From meth use to claims of sexual assault, Demi Lovato didn't hold back in her new YouTube Originals docuseries.
It's a no-holds-barred look at Demi Lovato's tumultuous past few years. In the new YouTube Originals docuseries Demi Lovato: Dancing With the Devil, the 28-year-old singer shares the shocking details of her 2018 relapse, subsequent overdose, alleged sexual assault, and more.
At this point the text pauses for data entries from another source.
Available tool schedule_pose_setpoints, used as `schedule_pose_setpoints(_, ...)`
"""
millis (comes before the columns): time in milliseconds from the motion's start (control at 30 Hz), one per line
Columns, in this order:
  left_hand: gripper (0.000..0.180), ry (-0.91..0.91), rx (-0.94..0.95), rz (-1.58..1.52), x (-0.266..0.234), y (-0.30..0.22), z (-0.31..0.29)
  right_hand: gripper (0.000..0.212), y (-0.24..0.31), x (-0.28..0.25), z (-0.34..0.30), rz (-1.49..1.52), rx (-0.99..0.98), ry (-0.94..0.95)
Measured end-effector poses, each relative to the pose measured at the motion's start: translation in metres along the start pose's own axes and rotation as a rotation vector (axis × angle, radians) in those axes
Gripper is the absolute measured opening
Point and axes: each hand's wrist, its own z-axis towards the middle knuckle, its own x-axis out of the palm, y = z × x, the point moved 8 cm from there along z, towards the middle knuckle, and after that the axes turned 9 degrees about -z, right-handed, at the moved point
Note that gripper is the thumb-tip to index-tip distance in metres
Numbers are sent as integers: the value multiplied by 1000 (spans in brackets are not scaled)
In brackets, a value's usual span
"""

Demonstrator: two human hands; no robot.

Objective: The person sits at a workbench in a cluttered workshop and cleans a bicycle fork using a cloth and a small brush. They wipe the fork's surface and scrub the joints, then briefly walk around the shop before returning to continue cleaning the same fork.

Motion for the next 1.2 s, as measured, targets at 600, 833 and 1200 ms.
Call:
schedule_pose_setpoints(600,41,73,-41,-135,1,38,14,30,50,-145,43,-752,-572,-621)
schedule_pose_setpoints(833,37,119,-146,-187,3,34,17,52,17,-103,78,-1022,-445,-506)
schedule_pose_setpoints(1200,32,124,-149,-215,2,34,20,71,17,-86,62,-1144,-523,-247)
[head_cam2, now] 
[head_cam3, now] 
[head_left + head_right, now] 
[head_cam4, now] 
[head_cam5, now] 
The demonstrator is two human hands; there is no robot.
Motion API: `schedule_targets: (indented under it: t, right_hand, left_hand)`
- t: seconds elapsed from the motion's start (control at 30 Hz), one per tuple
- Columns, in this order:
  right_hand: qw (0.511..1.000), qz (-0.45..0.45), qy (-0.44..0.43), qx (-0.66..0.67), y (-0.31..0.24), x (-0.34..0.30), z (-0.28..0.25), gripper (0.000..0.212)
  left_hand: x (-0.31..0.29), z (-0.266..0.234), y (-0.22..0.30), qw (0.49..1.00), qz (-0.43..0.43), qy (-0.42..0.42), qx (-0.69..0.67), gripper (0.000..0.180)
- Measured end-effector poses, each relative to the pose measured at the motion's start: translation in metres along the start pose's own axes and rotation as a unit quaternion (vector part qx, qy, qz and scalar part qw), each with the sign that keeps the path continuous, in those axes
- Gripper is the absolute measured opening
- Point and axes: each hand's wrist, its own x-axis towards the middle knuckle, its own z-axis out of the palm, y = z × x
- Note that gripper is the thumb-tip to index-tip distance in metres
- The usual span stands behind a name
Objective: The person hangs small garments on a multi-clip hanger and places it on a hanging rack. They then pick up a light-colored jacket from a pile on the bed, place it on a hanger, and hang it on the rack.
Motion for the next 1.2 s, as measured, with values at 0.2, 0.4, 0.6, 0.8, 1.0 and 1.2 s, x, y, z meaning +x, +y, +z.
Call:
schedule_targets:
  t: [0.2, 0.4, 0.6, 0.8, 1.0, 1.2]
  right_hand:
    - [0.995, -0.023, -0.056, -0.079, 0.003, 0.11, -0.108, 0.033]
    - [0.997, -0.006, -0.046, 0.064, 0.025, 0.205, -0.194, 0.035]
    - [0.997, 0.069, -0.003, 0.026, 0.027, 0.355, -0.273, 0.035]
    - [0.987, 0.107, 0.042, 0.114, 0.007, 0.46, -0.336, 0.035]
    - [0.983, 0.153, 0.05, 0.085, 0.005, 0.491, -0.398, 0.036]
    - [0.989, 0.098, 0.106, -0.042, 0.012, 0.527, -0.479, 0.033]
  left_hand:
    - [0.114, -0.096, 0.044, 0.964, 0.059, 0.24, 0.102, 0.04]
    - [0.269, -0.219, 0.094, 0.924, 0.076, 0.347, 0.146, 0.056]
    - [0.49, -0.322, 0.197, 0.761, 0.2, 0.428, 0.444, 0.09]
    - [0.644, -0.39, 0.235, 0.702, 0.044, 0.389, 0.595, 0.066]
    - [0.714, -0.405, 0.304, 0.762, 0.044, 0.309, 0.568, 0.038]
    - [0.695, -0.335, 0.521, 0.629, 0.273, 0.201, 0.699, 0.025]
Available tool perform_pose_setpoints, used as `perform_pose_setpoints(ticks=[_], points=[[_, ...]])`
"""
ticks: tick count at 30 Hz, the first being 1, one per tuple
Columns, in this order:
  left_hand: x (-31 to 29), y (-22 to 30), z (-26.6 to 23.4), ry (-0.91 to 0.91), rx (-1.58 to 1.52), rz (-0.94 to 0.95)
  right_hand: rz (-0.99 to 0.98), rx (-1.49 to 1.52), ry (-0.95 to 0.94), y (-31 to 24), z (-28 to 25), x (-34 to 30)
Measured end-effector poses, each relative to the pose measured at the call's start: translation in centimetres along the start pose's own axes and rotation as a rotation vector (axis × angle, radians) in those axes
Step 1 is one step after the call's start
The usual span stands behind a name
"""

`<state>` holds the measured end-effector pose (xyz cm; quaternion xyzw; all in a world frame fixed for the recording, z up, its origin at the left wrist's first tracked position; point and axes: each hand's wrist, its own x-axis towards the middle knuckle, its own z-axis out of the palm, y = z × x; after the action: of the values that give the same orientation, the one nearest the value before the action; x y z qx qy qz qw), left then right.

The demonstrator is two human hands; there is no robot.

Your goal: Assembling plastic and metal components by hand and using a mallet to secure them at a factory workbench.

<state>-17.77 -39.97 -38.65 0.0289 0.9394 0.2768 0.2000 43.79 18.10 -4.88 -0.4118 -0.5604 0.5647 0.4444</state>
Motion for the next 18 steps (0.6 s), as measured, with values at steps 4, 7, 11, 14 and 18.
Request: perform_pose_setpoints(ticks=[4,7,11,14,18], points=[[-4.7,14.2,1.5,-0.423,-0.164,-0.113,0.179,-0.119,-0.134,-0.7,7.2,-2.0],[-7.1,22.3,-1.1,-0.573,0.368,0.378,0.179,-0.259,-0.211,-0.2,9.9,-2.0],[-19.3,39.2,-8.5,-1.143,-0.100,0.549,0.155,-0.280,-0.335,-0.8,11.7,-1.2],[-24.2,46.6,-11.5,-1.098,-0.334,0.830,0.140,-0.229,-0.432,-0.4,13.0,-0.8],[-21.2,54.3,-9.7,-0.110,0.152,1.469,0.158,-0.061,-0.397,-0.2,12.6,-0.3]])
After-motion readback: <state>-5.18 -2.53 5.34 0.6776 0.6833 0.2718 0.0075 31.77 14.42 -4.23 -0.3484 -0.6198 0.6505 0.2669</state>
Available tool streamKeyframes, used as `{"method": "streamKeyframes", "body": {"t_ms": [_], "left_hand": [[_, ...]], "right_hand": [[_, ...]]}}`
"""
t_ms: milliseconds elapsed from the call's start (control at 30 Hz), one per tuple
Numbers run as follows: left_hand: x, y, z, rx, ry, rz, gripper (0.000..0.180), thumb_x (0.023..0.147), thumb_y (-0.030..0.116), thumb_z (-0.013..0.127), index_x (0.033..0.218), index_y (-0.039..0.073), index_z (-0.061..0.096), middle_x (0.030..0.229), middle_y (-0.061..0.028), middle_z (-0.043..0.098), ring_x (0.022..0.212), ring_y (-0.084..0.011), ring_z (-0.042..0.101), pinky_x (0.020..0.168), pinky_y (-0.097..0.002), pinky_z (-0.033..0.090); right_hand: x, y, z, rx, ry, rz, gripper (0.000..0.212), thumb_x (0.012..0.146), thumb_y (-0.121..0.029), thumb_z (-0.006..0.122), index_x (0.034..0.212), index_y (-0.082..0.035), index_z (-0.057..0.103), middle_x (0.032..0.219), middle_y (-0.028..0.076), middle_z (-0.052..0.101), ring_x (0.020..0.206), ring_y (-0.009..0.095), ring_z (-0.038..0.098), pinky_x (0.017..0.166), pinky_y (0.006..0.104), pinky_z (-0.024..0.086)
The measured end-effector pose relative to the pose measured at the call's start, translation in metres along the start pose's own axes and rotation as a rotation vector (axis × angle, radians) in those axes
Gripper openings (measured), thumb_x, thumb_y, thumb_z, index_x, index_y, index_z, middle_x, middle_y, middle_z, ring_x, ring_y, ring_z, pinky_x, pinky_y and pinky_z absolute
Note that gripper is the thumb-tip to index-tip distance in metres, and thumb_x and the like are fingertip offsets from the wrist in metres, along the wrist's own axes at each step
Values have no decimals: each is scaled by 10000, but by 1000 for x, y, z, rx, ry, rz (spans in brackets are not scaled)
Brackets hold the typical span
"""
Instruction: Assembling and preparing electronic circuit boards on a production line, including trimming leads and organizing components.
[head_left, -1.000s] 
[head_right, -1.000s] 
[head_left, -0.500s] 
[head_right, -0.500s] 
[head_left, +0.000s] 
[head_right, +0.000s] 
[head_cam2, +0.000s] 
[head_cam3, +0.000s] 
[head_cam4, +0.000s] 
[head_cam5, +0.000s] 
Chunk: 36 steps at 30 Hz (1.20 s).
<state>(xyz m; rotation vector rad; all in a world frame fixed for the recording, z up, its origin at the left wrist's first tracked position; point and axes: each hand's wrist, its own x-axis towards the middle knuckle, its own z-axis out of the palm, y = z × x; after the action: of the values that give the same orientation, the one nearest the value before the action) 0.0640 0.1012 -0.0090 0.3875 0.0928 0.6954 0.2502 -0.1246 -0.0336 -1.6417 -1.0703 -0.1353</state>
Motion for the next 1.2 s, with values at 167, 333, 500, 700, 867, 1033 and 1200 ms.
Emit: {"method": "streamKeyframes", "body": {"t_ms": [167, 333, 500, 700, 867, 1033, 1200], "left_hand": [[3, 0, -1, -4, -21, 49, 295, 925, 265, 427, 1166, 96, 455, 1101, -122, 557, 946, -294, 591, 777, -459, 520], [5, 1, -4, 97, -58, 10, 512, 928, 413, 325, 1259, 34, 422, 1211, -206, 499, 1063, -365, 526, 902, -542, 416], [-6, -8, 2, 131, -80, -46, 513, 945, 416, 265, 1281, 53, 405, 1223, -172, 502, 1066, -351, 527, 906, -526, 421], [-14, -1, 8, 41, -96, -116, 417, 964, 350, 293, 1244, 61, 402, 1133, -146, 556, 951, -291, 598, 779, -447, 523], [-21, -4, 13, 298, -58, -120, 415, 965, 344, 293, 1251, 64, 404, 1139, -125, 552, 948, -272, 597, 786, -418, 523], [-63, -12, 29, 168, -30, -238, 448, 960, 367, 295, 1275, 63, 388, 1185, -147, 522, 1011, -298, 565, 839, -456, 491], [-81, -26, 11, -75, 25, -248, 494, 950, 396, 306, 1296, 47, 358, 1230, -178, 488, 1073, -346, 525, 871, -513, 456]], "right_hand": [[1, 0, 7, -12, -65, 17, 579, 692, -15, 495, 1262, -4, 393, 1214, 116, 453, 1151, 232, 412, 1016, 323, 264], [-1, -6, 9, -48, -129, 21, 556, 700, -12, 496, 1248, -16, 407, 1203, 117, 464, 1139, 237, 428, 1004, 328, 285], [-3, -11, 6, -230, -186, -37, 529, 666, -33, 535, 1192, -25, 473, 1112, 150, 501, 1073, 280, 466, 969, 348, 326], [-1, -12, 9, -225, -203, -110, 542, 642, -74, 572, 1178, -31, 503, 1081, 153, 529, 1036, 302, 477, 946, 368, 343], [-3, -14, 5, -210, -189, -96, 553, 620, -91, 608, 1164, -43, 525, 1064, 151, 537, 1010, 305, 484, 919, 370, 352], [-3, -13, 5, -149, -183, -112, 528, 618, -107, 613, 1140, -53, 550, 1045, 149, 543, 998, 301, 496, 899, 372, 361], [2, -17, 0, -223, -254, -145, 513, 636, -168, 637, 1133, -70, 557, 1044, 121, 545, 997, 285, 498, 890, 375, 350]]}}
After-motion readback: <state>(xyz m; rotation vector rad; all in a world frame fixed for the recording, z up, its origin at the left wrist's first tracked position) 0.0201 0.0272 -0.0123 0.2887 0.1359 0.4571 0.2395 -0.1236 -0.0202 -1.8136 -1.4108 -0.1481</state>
The series premiered at SXSW on Tuesday night ahead of its March 23 premiere on YouTube.
No topic is off-limits as she opens up about the months leading up to her overdose and the disturbing health repercussions she's faced since.
Here's a look at the most shocking moments from the new series:
When the singer relapsed on drugs and alcohol in April 2018, she had just celebrated six years of sobriety. And she didn't just relapse on more mainstream substances. As she outlines in the docuseries, Lovato immediately went to hard drugs the night of her relapse.
"I picked up a bottle of red wine that night, and it wasn't even 30 minutes before I picked up the phone and called someone that I knew had drugs on them," Lovato recalls. "I'm surprised I didn't OD that night. I ended up at a party. I just so happened to run into my old drug dealer from six years before... I just went to town. I went on a shopping spree. That night I did drugs I'd never done before. I'd never done meth before, I tried meth. I mixed it with Molly, with coke, weed, alcohol, oxycontin. And that alone should have killed me."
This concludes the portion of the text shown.